What to work on: Only the lines from the start of the entries up to and including the line with "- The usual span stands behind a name" should be written out, exactly as they stand.

Stored dataset items:
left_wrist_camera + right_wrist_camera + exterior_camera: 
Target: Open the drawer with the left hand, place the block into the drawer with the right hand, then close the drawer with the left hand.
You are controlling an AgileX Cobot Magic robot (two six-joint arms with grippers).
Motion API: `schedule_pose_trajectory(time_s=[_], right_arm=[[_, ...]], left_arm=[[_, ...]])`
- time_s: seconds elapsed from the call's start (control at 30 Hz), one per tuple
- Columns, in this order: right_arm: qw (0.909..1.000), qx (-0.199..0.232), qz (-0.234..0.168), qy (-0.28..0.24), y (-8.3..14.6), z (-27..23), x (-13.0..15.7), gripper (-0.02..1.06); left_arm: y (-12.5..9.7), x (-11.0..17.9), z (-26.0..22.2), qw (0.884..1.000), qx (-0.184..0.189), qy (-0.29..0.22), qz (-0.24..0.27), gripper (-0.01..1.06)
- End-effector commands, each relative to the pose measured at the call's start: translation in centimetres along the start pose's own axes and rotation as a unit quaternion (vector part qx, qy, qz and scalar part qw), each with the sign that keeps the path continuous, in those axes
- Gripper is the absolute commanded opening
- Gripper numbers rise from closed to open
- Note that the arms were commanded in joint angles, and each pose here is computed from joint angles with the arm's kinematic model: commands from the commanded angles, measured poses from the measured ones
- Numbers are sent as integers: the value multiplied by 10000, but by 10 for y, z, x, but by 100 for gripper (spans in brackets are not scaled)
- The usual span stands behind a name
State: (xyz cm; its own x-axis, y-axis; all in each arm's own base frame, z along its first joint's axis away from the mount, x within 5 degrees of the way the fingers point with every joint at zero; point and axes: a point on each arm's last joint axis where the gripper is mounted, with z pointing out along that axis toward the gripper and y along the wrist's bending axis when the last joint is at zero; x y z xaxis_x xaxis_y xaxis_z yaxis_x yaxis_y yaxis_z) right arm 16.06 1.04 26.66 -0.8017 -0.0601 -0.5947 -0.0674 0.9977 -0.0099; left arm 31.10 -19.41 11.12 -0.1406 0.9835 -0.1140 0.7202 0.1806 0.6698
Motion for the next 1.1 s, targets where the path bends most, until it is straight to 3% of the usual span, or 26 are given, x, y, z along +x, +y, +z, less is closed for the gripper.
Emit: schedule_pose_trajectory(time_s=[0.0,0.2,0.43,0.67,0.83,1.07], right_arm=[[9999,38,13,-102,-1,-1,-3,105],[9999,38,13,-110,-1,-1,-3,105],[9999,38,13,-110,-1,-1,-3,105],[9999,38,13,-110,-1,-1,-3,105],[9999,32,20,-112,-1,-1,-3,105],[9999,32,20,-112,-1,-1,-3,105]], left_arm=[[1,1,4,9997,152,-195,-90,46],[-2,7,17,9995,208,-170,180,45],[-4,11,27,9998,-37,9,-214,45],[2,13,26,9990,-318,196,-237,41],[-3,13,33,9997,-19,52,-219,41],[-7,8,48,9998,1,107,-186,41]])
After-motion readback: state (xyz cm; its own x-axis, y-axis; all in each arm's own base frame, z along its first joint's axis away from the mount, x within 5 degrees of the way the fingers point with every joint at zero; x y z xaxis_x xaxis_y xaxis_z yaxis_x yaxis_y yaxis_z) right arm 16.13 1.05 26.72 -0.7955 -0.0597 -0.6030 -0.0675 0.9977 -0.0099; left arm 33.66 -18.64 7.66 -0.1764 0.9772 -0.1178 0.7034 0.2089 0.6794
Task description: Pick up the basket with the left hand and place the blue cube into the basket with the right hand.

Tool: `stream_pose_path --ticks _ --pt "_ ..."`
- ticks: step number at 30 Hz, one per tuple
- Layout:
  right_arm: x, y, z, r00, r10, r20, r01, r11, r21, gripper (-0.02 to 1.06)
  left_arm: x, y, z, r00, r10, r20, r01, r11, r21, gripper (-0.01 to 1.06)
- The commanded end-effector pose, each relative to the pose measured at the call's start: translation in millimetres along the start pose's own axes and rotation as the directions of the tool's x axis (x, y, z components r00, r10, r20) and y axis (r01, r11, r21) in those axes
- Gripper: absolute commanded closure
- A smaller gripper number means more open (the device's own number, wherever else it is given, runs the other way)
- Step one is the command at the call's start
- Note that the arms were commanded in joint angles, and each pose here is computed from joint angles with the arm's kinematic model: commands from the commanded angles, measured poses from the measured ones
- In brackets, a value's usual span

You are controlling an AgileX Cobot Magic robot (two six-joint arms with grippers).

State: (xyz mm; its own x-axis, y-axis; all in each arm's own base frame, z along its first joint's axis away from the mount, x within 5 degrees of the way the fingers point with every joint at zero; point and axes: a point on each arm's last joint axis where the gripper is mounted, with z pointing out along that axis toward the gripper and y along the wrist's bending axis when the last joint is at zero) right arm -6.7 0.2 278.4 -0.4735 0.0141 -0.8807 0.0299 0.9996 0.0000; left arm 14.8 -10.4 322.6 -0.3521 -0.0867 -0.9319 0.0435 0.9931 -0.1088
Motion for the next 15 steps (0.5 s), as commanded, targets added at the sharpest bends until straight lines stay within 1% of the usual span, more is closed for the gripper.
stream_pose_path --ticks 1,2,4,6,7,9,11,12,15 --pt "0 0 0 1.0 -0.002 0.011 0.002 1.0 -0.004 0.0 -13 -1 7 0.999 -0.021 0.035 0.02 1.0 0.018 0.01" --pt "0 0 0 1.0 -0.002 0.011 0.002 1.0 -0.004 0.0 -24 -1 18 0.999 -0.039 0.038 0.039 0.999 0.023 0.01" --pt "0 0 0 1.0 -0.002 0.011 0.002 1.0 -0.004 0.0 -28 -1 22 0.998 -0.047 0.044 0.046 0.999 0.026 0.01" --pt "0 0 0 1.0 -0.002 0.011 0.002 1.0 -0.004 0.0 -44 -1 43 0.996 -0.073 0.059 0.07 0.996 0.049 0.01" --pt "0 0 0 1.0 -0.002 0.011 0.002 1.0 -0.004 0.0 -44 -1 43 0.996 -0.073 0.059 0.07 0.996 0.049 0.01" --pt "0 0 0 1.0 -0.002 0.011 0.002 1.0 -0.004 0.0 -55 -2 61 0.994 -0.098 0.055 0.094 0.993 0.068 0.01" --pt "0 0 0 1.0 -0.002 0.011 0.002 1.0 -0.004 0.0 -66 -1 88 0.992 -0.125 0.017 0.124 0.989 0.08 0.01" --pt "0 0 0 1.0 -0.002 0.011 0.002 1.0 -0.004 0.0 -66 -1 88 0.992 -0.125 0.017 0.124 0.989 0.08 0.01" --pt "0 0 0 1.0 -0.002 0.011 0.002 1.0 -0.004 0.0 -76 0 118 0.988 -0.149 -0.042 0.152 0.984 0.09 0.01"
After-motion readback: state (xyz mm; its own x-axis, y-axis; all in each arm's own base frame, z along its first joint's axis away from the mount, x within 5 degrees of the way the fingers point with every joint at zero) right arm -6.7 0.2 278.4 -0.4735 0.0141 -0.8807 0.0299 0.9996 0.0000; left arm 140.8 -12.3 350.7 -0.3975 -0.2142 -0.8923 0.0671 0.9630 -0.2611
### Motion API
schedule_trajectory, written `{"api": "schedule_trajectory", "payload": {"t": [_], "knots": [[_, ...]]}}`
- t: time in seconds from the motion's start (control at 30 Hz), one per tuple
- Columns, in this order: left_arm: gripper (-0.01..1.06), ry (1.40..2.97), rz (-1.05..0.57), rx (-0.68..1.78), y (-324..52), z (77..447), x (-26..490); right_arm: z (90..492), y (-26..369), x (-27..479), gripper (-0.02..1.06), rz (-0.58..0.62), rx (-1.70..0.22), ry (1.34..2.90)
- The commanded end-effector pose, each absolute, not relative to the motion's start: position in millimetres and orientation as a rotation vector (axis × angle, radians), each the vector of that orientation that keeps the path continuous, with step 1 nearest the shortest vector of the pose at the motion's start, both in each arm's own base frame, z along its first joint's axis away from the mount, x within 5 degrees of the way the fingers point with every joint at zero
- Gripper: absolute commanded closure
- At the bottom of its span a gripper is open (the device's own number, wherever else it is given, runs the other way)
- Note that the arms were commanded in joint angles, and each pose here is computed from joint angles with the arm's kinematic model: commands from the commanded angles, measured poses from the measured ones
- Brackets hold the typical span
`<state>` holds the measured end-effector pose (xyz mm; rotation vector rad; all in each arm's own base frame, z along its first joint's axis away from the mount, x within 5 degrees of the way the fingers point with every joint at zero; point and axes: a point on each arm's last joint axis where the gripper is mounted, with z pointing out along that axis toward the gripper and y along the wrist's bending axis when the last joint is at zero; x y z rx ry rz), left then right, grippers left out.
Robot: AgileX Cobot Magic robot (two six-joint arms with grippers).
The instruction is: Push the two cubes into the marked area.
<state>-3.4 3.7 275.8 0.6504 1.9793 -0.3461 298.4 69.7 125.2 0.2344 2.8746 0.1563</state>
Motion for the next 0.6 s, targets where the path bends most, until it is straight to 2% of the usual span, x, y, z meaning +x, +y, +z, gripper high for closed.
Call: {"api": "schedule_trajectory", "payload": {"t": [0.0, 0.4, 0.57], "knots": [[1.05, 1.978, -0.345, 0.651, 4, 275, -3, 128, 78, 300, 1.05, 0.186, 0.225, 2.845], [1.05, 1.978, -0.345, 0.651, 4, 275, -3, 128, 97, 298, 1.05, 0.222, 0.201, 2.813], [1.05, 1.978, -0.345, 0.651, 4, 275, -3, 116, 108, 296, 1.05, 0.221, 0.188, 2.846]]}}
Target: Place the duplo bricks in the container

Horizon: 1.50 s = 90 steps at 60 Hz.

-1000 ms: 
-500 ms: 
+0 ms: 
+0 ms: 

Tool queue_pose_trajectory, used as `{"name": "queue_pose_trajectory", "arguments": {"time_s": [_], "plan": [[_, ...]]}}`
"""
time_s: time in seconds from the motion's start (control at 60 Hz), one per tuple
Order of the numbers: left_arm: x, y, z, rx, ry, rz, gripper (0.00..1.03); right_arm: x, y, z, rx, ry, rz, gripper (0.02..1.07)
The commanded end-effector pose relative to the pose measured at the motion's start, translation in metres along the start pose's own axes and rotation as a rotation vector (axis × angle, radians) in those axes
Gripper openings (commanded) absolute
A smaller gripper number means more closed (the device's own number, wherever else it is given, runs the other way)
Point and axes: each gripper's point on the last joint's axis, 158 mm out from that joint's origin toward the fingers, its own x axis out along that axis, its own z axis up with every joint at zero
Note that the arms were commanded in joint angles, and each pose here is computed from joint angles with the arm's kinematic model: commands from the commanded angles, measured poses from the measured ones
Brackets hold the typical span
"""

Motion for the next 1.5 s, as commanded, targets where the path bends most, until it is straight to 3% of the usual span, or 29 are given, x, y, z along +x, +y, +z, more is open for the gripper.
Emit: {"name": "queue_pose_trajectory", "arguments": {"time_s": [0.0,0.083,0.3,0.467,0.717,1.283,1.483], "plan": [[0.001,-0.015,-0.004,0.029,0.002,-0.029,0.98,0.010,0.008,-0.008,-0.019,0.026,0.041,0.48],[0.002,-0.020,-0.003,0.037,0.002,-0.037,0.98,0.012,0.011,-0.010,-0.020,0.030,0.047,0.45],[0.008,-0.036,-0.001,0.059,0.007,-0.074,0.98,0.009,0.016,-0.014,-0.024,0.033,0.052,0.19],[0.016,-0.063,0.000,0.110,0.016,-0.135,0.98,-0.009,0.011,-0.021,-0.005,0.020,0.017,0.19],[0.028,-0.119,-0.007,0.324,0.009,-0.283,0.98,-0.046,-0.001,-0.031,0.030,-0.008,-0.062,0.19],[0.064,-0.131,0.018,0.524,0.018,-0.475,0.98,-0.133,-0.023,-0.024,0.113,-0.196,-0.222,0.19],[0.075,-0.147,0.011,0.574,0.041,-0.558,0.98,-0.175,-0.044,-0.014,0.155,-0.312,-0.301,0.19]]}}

Reply:
left_wrist_camera + right_wrist_camera + exterior_camera: 
Target: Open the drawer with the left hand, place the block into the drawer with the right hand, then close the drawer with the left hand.
You are controlling an AgileX Cobot Magic robot (two six-joint arms with grippers).
Motion API: `schedule_pose_trajectory(time_s=[_], right_arm=[[_, ...]], left_arm=[[_, ...]])`
- time_s: seconds elapsed from the call's start (control at 30 Hz), one per tuple
- Columns, in this order: right_arm: qw (0.909..1.000), qx (-0.199..0.232), qz (-0.234..0.168), qy (-0.28..0.24), y (-8.3..14.6), z (-27..23), x (-13.0..15.7), gripper (-0.02..1.06); left_arm: y (-12.5..9.7), x (-11.0..17.9), z (-26.0..22.2), qw (0.884..1.000), qx (-0.184..0.189), qy (-0.29..0.22), qz (-0.24..0.27), gripper (-0.01..1.06)
- End-effector commands, each relative to the pose measured at the call's start: translation in centimetres along the start pose's own axes and rotation as a unit quaternion (vector part qx, qy, qz and scalar part qw), each with the sign that keeps the path continuous, in those axes
- Gripper is the absolute commanded opening
- Gripper numbers rise from closed to open
- Note that the arms were commanded in joint angles, and each pose here is computed from joint angles with the arm's kinematic model: commands from the commanded angles, measured poses from the measured ones
- Numbers are sent as integers: the value multiplied by 10000, but by 10 for y, z, x, but by 100 for gripper (spans in brackets are not scaled)
- The usual span stands behind a name

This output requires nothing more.